Wicked Little Letters review – a deliciously sweary poison-pen mystery | Film
Before X or Twitter and even YouTube, should you needed to vent your rage at an unjust world on a innocent bystander you needed to go to the difficulty of really writing a letter and posting it. These have been the times of the poison pen letter, an early Twentieth-century socio-criminal phenomenon right here revived by comic Jonny Candy’s gleefully sweary script and a reliable ensemble of British comedy’s best directed by Thea Sharrock.
Swearwords, you see, might be very humorous – particularly when primly pronounced by a pious spinster reminiscent of Edith (Olivia Colman), who appears to be the letter author’s major goal. Or when spurting forth from a potty-mouthed slattern reminiscent of Edith’s neighbour Rose (Jessie Buckley), on whom suspicion instantly falls. And these swearwords are notably humorous – a set of naughty non sequiturs and rococo rantings that derive from the true letters of the Littlehampton libels, a forgotten scandal that terrorised this small Sussex city within the early Nineteen Twenties. “Piss-country whore”? “Cunning-assed rabbit-fucker”? Epithets this fruity are clearly past the wit of man to invent. (And there’s your first clue to the letter author’s id.)

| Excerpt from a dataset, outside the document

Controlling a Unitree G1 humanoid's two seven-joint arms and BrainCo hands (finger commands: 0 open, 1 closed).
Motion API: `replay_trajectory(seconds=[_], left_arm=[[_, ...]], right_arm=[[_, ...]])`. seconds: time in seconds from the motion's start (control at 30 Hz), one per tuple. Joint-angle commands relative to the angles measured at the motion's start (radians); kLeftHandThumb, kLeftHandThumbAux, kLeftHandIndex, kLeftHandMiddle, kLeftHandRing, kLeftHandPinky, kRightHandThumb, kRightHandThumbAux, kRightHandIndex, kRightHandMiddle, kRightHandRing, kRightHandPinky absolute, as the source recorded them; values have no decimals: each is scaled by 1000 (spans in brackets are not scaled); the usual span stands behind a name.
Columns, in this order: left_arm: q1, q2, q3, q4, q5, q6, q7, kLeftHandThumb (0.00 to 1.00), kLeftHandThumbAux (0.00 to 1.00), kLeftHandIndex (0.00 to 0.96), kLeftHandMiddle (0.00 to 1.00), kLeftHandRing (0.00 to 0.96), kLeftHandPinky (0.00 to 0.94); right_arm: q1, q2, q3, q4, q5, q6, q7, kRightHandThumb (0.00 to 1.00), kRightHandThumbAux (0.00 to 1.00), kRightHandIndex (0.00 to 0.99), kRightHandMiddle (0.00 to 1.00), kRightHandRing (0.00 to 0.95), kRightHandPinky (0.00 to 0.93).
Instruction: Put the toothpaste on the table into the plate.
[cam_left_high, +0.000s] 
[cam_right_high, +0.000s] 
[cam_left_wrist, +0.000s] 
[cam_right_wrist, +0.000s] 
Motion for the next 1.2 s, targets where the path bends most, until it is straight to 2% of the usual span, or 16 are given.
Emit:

Some credit score ought to due to this fact go to Christopher Hilliard, creator of the well-researched 2017 ebook that introduced the case again to public discover. It’s Candy’s script, although, that efficiently folds the true crime story into an eminently exportable period-drama package deal. And it’s the solid – notably Anjana Vasan because the county’s lone feminine police officer and Timothy Spall as Edith’s domineering father – who permit for deeper exploration of the underlying motives for such aberrant behaviour. Swearing might be comedian, nevertheless it may additionally be the way in which {that a} extremely pressurised, repressive and patriarchal postwar society lets off a little bit of steam.